Nous avions reçu un commentaire d’une certaine Julie, qui nous conseillait un bar qu’elle surnommait « Le Bar du Pirate ». Nous nous mîmes donc en quête de cet établissement, curieux de découvrir si le patron allait avoir un perroquet sur l’épaule, une jambe de bois ou autre accessoire burlesque du même genre…

Ce n’était pas si piratesque que nous l’imaginions, mais le potentiel de fin du monde était tout de même respecté. Nous commandâmes donc nos deux désormais traditionnelles bières: des Feld’ à 3 francs.

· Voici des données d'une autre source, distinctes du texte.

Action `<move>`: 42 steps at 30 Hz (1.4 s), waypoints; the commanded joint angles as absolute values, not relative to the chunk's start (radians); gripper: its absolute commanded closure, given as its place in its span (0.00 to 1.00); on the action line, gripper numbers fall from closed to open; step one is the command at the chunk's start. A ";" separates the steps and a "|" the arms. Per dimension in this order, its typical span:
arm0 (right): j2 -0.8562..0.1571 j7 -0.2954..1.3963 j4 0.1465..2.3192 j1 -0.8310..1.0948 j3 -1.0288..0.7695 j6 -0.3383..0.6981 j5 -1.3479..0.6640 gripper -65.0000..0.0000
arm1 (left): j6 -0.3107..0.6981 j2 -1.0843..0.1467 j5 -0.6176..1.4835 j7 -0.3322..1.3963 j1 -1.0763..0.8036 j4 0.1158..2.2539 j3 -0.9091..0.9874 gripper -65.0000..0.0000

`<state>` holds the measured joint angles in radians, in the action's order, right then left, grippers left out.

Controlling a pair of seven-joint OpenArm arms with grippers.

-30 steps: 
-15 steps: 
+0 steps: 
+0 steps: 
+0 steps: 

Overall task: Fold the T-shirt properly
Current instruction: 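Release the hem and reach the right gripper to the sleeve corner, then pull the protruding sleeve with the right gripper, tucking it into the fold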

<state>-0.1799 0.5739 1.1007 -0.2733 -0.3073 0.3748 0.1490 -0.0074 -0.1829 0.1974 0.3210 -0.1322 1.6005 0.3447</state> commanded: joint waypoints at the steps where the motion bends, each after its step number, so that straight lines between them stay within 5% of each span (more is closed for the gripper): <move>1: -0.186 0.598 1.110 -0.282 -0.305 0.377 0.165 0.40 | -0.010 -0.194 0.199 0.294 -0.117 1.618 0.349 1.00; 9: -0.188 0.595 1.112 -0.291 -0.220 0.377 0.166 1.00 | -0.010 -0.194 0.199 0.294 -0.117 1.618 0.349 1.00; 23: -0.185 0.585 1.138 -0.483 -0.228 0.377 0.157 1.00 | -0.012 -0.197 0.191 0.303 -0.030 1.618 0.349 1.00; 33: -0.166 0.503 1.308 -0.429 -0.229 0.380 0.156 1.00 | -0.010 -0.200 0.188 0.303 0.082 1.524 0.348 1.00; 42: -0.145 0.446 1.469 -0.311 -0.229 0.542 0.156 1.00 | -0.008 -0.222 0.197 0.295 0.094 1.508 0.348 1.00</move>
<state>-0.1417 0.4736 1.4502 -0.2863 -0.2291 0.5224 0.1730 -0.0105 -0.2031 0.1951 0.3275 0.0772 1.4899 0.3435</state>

Un prix tout à fait acceptable, et même carrément bon marché pour des verres de 3dl.

L’ambiance du lieu n’était pas à la rigolade, mais un côté libidineux ressortait du coin-télé, puisqu’elle diffusait un match de tennis féminin qui faisait rebondir sur les murs silencieux des cris du genre « han! » « ah! » « ho! ».

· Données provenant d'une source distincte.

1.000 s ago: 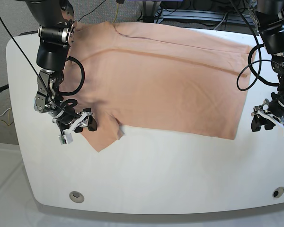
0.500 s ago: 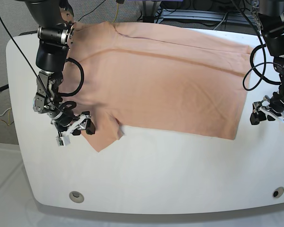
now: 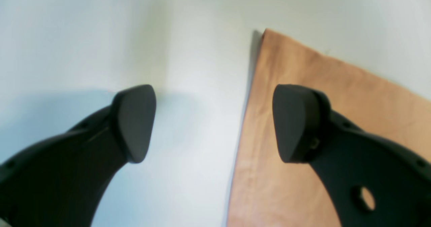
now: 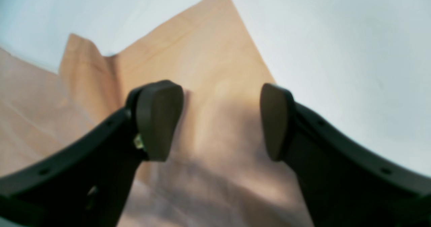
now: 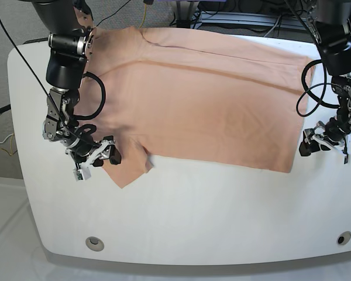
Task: Fold the T-shirt properly
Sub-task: 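Lower both open grippers onto the hem corners of the shirt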
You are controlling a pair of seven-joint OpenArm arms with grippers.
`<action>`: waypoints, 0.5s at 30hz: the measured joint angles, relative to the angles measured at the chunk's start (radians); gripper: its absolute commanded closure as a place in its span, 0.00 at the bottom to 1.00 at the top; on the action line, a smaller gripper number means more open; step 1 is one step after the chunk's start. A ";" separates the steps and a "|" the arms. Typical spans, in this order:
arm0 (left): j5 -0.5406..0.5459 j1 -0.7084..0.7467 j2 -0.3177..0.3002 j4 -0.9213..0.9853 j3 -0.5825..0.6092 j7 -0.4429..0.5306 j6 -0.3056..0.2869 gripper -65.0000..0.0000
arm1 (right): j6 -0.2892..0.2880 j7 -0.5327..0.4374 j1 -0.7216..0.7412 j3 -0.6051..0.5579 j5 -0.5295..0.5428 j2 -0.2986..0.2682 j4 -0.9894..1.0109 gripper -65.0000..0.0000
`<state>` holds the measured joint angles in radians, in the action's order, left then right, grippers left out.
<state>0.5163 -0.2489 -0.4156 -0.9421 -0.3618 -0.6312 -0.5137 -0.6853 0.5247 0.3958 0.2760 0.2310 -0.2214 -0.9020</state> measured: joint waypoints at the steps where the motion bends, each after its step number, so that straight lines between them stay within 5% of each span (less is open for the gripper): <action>1: 0.000 0.002 0.004 0.004 0.000 -0.005 0.000 0.25 | 0.000 0.000 0.000 0.000 -0.001 0.000 0.000 0.40; 15: 0.004 0.008 0.005 0.017 0.026 0.020 -0.003 0.27 | 0.003 -0.010 0.008 0.006 0.006 -0.003 0.036 0.41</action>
<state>0.5201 -0.2409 -0.4110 -0.9253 -0.3363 -0.6113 -0.5167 -0.6827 0.5144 0.4042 0.2817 0.2371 -0.2245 -0.8658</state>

Un jour, dans un autre bistrot que nous ne manquerons pas de vous chroniquer un de ces jours, nous avions vu un vieux accentuer ces cris par des « prend ça! » et des « mhh, t’aime ça, hein, salope? ».

On a les fantasmes qu’on mérite.

En bon cancres, nous nous trouvions contre le radiateur, qui avait été élégamment peint en orange, probablement avec un balais, ou alors avec un gros pinceau mal adapté; puisqu’on pouvait y voir des trous et des coulures.

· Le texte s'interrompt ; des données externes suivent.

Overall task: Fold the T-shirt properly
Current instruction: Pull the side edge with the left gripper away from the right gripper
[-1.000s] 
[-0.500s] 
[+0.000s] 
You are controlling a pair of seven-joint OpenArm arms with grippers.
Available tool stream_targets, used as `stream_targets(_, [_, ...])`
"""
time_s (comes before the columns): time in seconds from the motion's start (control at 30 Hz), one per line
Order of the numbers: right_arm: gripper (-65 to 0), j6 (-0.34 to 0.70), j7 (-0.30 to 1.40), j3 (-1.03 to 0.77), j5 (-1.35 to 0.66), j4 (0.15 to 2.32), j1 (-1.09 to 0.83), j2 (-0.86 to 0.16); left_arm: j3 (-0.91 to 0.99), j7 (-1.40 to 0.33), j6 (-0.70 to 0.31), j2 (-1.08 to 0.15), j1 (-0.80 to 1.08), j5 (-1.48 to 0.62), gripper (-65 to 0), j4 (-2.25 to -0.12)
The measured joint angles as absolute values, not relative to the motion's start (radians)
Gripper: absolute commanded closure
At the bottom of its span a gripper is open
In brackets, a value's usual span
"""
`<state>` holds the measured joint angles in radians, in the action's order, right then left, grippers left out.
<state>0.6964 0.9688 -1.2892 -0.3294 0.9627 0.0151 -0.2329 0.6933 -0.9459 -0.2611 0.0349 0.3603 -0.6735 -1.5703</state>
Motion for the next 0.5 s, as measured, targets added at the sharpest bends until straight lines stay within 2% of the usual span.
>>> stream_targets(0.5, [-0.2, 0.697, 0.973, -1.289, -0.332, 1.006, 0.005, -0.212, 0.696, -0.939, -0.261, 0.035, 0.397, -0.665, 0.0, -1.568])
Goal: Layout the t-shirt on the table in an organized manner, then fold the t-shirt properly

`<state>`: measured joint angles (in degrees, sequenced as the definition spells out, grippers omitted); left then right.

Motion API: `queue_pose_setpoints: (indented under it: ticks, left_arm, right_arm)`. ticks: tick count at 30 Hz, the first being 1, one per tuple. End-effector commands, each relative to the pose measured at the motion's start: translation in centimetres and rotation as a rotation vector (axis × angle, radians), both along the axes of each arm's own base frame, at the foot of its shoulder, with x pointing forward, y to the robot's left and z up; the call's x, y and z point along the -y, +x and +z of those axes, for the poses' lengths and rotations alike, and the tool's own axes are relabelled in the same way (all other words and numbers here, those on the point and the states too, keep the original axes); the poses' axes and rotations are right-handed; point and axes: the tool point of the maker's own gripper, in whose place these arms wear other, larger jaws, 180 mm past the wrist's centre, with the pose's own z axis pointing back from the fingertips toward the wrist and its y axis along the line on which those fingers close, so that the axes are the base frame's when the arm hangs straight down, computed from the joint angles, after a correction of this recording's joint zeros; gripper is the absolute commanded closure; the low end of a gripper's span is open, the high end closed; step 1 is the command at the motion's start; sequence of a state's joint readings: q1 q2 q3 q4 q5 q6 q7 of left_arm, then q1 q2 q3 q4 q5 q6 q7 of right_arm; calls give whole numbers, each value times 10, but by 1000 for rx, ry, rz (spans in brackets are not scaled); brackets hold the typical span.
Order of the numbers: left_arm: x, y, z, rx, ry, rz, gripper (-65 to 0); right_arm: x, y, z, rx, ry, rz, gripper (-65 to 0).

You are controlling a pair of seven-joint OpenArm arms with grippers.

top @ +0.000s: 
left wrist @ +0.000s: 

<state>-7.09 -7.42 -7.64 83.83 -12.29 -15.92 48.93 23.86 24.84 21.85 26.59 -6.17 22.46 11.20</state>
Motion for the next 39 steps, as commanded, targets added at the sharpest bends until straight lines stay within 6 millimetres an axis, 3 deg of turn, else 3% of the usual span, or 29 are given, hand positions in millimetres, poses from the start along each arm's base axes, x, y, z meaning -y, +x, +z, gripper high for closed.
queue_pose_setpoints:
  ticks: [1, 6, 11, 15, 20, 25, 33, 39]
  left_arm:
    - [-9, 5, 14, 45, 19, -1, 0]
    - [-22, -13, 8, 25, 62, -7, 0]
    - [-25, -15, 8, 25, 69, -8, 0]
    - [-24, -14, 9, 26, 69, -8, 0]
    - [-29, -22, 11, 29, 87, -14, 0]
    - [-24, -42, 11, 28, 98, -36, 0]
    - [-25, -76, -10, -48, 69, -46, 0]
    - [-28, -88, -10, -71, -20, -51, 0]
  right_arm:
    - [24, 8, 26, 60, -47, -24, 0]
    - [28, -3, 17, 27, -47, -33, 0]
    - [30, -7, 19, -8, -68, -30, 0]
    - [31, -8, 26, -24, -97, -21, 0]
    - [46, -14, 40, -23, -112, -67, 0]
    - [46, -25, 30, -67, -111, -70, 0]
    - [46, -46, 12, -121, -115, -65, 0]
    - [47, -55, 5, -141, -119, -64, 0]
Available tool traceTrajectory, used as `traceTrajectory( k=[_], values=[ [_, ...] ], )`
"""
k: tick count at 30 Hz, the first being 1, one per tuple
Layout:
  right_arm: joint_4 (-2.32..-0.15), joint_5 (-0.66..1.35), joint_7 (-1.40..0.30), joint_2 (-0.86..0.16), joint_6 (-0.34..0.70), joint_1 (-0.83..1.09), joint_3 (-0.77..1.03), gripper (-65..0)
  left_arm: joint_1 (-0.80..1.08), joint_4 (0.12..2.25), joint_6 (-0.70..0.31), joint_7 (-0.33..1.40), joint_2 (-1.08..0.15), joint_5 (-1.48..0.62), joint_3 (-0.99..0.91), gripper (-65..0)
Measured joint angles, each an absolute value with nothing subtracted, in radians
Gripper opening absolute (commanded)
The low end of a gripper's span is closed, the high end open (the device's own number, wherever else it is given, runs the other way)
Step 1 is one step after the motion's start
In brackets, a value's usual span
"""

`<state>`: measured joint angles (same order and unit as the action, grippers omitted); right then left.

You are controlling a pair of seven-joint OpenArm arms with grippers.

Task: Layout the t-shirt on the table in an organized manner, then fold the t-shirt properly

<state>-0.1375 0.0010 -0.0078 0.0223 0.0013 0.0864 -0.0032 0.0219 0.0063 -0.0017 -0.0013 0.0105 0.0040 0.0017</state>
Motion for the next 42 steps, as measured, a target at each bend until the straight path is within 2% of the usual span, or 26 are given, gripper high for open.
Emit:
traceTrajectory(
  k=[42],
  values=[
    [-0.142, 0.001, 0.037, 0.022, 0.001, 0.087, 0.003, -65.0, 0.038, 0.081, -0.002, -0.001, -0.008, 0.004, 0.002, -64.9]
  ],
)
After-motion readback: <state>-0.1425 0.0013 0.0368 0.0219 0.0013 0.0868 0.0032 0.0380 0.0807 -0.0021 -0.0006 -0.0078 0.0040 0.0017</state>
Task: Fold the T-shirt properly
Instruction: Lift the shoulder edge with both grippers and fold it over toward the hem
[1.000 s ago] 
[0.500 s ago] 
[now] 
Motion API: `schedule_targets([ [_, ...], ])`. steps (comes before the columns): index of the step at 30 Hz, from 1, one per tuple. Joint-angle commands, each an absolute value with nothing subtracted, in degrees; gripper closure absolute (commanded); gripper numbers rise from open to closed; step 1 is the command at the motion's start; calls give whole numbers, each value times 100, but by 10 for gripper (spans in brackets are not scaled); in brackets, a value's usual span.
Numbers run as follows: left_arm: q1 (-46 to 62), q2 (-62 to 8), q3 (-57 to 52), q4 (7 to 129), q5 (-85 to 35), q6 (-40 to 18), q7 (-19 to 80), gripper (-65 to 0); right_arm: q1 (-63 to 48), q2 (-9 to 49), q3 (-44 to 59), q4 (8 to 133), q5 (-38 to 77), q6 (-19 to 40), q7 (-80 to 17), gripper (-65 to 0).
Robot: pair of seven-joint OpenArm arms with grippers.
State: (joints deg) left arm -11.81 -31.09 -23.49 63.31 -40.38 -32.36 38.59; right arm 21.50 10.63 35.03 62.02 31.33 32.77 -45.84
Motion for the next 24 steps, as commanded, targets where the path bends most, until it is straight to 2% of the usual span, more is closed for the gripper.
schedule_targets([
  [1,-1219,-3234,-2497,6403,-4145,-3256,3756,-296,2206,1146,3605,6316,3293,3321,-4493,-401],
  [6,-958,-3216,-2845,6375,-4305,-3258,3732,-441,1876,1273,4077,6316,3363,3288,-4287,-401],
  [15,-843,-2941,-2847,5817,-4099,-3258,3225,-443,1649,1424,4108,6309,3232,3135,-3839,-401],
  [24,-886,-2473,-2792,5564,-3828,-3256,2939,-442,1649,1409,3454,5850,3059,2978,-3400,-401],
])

Au dessus de nous, une grosse maquette de bateau nous narguait. Un peu plus loin, une gigantesque peinture représentant des danseurs de flamenco côtoyait un gouvernail monté en lampe, une guitare et un carrosse doré en bas-relief. Le tout était éclairé par un lustre, et répercuté par quelques miroirs.

Comme nous craignîmes qu’une vilaine bourrasque fasse chavirer le navire, nous mîmes le cap à bâbord, en quête d’une autre taverne.